Du fait de cette fermeture, les travaux de ce forum national, qui avait pour mission, note kikassa, d’« élaborer la Constitution de la transition, celle de la IIIème République, la Loi électorale, faire la relecture de l’histoire du pays, l’analyse des raisons d’échec des pouvoirs en place afin d’en établir les responsabilités individuelles ou collectives et surtout arriver à la réconciliation nationale qui est un préalable à la reconstruction nationale », ont logiquement été suspendus.

 

Pourtant, dans l’opinion nationale, l’idée de tourner cette page sans que des options claires ne soient prises pour engager le pays dans la voie de la démocratie et de son relèvement ne pouvait en aucune manière passer. Tous, à l’exception de la mouvance présidentielle, se sont coalisés pour que les 2850 participants de la CNS reprennent du service.

 

Des morts pour la réouverture de la CNS

 

La marche des chrétiens, là aussi initiée par les laïcs catholiques, avait pour objectif d’obtenir la réouverture de la Conférence Nationale. Cette manifestation publique et non violente organisée le 16 février 1992 a été réprimée dans le sang. De nombreux Zaïrois sont tombés sous les balles de la soldatesque de l’aigle de Kawele.

 

Ces Zaïrois  n’auront pas été tués pour rien, car leur voix a été entendue. Le pouvoir a finalement entendu raison et la Conférence Nationale ouvrit de nouveau ses portes le lundi 6 avril 1992, avec la tenue de la séance plénière présidée par Monseigneur le Président, Mosengwo Pasinya. Une preuve de plus de l’efficacité des actions non violentes et initiatives citoyennes.

 

Des similitudes avec les répressions actuelles

 

Aujourd’hui encore, les chrétiens catholiques se sont levés, cette fois-ci pour obtenir l’application effective et intégrale de l’Accord de la Saint Sylvestre, la décrispation du climat politique et des garanties que Joseph Kabila ne briguera pas un autre mandat.

 

Comme il y a 16 ans, les marches organisées par des laïcs depuis plus d’un mois, avec le soutien de l’épiscopat en général et celui du Cardinal Mosengwo en particulier, font l’objet des répressions du pouvoir.
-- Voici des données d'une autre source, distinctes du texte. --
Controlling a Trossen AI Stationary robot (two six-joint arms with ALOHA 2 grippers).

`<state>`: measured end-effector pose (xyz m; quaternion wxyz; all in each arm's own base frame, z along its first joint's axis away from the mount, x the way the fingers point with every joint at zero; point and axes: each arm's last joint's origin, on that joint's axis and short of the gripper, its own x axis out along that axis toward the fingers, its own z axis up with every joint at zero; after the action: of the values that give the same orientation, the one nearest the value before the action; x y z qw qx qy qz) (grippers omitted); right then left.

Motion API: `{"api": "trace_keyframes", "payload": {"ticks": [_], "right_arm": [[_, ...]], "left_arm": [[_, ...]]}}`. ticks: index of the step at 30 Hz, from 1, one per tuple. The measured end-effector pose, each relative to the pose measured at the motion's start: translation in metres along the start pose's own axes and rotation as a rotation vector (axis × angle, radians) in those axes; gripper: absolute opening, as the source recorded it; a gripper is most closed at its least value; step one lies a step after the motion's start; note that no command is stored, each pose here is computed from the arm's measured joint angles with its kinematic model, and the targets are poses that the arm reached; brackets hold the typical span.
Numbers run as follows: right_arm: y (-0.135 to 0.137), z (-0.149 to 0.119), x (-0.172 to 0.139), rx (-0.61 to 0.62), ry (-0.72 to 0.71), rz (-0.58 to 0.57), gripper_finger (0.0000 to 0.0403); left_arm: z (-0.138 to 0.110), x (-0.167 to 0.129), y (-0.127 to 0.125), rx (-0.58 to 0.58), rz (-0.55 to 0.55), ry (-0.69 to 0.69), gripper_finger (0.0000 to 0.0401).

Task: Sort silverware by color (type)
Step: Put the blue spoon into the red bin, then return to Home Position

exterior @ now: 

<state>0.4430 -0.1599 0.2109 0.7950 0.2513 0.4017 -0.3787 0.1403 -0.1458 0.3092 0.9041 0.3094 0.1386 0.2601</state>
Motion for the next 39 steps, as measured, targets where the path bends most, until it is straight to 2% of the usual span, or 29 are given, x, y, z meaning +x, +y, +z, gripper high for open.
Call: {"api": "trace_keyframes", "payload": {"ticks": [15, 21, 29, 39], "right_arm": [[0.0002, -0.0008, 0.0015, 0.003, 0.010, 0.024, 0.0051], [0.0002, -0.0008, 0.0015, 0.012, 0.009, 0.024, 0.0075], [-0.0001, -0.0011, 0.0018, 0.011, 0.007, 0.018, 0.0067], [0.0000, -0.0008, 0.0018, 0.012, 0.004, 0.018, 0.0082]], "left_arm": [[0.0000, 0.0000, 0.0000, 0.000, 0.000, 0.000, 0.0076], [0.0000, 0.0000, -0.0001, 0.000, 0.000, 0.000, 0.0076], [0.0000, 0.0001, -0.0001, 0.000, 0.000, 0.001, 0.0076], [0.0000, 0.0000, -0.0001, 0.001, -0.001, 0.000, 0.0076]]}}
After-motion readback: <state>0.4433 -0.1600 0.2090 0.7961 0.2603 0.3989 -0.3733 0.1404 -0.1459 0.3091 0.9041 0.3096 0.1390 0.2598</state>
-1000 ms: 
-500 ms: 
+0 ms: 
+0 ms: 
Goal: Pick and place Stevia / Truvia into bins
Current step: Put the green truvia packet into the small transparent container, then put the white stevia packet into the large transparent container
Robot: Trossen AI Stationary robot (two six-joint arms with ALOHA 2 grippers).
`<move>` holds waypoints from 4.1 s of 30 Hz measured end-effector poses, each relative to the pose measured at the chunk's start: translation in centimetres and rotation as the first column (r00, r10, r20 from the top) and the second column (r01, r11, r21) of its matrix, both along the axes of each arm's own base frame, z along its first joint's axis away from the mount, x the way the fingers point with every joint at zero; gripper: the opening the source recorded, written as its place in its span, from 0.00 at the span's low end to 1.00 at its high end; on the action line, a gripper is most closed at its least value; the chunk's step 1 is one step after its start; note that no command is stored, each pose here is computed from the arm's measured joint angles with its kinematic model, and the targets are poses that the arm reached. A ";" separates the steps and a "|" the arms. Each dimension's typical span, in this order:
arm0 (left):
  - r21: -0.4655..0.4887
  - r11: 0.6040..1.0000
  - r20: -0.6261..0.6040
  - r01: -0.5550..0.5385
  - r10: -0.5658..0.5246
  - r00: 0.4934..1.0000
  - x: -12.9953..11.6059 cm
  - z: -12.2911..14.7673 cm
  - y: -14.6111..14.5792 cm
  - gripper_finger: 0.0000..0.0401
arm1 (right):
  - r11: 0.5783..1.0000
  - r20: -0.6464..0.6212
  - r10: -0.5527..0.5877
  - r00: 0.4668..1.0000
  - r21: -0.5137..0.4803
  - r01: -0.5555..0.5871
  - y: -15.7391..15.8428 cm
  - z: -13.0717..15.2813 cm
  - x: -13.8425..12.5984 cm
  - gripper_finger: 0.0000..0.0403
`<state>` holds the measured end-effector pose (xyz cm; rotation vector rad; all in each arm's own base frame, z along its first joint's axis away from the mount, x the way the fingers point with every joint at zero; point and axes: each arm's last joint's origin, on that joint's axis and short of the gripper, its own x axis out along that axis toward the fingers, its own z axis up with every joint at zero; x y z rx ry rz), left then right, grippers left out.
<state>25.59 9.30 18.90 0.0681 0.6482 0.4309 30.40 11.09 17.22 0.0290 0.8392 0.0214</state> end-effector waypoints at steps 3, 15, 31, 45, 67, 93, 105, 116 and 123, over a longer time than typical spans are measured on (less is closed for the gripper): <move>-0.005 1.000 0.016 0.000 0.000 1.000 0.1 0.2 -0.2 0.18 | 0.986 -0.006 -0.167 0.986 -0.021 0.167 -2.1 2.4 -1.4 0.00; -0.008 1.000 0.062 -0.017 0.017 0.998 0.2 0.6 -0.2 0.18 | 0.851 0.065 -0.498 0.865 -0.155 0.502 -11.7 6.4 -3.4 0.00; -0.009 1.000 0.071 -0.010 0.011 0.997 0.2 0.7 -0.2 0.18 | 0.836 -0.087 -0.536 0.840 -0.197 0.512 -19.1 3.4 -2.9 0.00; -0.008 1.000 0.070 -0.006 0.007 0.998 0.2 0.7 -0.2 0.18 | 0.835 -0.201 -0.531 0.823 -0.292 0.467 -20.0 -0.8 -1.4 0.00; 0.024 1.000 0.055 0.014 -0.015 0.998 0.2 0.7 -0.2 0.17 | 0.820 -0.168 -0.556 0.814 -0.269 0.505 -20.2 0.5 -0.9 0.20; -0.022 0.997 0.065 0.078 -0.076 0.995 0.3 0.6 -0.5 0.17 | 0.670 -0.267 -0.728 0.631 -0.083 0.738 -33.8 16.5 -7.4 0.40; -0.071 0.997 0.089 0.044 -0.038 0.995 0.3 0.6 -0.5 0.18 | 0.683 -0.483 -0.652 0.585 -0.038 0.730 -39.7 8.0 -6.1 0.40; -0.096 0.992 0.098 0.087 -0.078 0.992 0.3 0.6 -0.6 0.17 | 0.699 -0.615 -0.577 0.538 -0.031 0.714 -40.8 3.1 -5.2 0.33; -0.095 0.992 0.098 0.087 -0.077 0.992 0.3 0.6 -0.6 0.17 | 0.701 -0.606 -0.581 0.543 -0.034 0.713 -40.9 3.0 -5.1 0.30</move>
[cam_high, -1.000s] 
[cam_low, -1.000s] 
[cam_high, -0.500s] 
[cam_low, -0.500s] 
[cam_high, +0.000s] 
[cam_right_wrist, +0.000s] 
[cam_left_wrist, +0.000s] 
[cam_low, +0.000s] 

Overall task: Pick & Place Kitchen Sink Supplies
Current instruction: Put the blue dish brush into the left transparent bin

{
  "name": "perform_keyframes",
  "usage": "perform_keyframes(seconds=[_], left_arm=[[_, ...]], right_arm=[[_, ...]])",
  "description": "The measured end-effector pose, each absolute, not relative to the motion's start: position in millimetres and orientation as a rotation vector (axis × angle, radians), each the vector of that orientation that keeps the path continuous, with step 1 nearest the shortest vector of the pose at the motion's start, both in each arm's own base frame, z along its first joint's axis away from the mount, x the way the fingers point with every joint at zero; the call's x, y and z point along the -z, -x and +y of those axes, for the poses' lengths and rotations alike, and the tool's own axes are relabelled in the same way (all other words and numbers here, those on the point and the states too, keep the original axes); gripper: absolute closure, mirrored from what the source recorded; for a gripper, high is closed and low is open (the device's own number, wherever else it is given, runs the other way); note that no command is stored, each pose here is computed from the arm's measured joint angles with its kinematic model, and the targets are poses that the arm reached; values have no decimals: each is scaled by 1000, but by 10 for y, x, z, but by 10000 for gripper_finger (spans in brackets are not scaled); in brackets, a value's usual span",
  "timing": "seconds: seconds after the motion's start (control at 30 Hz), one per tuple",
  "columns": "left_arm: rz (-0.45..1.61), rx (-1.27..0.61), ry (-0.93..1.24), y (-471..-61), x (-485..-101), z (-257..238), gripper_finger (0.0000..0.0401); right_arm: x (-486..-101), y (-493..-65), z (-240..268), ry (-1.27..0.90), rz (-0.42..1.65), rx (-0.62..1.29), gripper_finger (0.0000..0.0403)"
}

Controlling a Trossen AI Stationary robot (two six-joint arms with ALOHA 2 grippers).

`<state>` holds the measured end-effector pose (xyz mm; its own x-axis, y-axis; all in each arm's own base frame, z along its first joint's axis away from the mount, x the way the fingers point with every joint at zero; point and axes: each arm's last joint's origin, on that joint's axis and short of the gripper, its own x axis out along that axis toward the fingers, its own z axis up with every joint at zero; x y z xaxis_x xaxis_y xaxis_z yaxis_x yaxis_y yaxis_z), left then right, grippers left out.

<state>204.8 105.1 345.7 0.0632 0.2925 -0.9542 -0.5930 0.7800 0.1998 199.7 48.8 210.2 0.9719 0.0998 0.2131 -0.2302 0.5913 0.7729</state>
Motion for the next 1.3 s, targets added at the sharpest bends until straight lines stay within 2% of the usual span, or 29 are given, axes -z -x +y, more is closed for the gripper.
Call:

Malgré ces répressions d’une rare brutalité, y compris dans les lieux de culte, la mobilisation ne faiblit pas. Des dimanches de mobilisation qui n’ont pas fini de livrer leur secret.

 

Maintenant que les prêtres du diocèse de Kinshasa, principal foyer intellectuel, voire spirituel, de la contestation, promettent de porter le combat au niveau mystique, eh bien, la lutte va se corser davantage. Les couleurs sont d’ores et déjà annoncées et il n’est pas excessif de penser qu’une fois de plus la voie pacifique aura raison de la répression sauvage.

 

Cela arrivera tôt ou tard, car la volonté populaire l’emporte toujours face à la cruauté des dirigeants mus par des intérêts mesquins. Le pouvoir pour le pouvoir. Pour tout dire, le pouvoir contre le peuple meurtri, mais manifestement déterminé,aujourd’hui plus qu’hier,à prendre son destin en mains.